# Task
For the material below, return exactly the lines starting at the line containing "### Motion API" and ending at the line containing "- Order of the", both ends included, and no others.

# Data segment
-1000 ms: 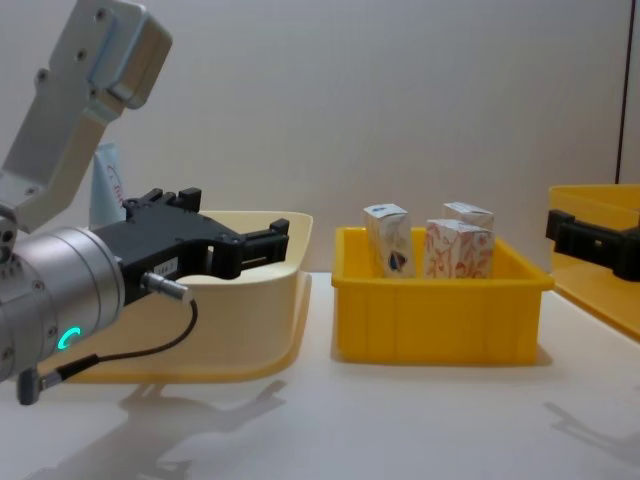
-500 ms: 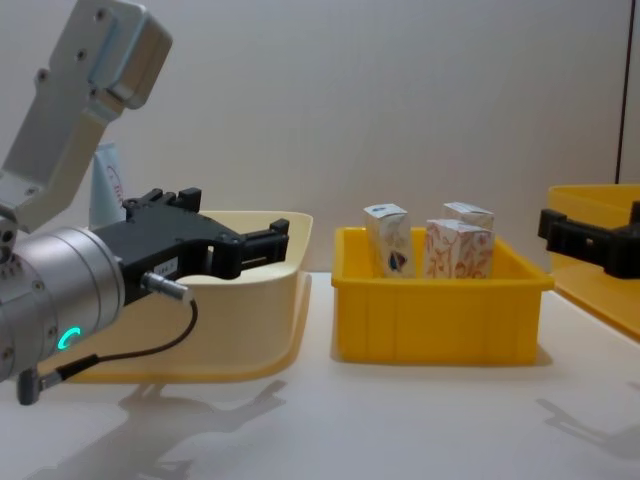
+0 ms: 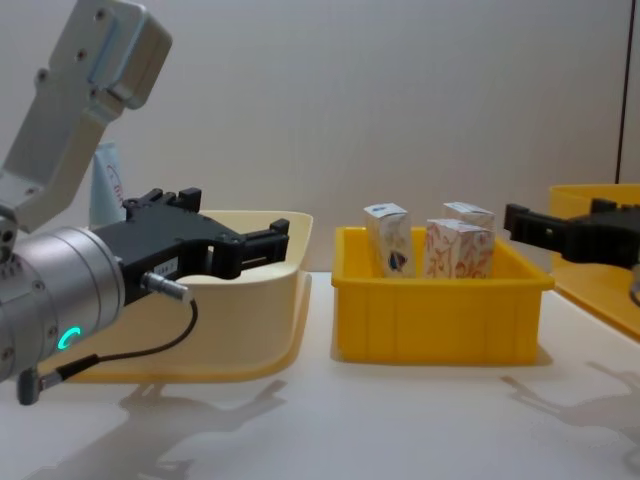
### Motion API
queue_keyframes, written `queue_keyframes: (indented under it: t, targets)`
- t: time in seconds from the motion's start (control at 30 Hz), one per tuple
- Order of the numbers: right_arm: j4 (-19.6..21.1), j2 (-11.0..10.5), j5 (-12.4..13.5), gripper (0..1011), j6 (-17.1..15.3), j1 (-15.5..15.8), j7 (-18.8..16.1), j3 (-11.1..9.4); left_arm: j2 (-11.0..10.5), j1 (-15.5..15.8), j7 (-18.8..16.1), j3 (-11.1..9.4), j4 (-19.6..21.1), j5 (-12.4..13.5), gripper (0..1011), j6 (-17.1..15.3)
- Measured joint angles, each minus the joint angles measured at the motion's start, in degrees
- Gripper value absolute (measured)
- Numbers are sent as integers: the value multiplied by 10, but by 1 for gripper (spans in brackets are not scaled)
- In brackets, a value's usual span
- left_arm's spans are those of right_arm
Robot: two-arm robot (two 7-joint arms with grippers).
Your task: Bimanual collaborative sorting of washing and personal care products
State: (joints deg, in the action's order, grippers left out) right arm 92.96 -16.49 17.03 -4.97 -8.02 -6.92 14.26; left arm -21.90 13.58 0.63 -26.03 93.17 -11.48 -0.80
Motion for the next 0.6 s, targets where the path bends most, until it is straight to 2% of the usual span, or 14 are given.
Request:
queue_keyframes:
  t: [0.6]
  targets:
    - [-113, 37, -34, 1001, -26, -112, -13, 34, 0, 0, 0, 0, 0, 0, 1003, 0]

# Result for this exercise
### Motion API
queue_keyframes, written `queue_keyframes: (indented under it: t, targets)`
- t: time in seconds from the motion's start (control at 30 Hz), one per tuple
- Order of the numbers: right_arm: j4 (-19.6..21.1), j2 (-11.0..10.5), j5 (-12.4..13.5), gripper (0..1011), j6 (-17.1..15.3), j1 (-15.5..15.8), j7 (-18.8..16.1), j3 (-11.1..9.4); left_arm: j2 (-11.0..10.5), j1 (-15.5..15.8), j7 (-18.8..16.1), j3 (-11.1..9.4), j4 (-19.6..21.1), j5 (-12.4..13.5), gripper (0..1011), j6 (-17.1..15.3)

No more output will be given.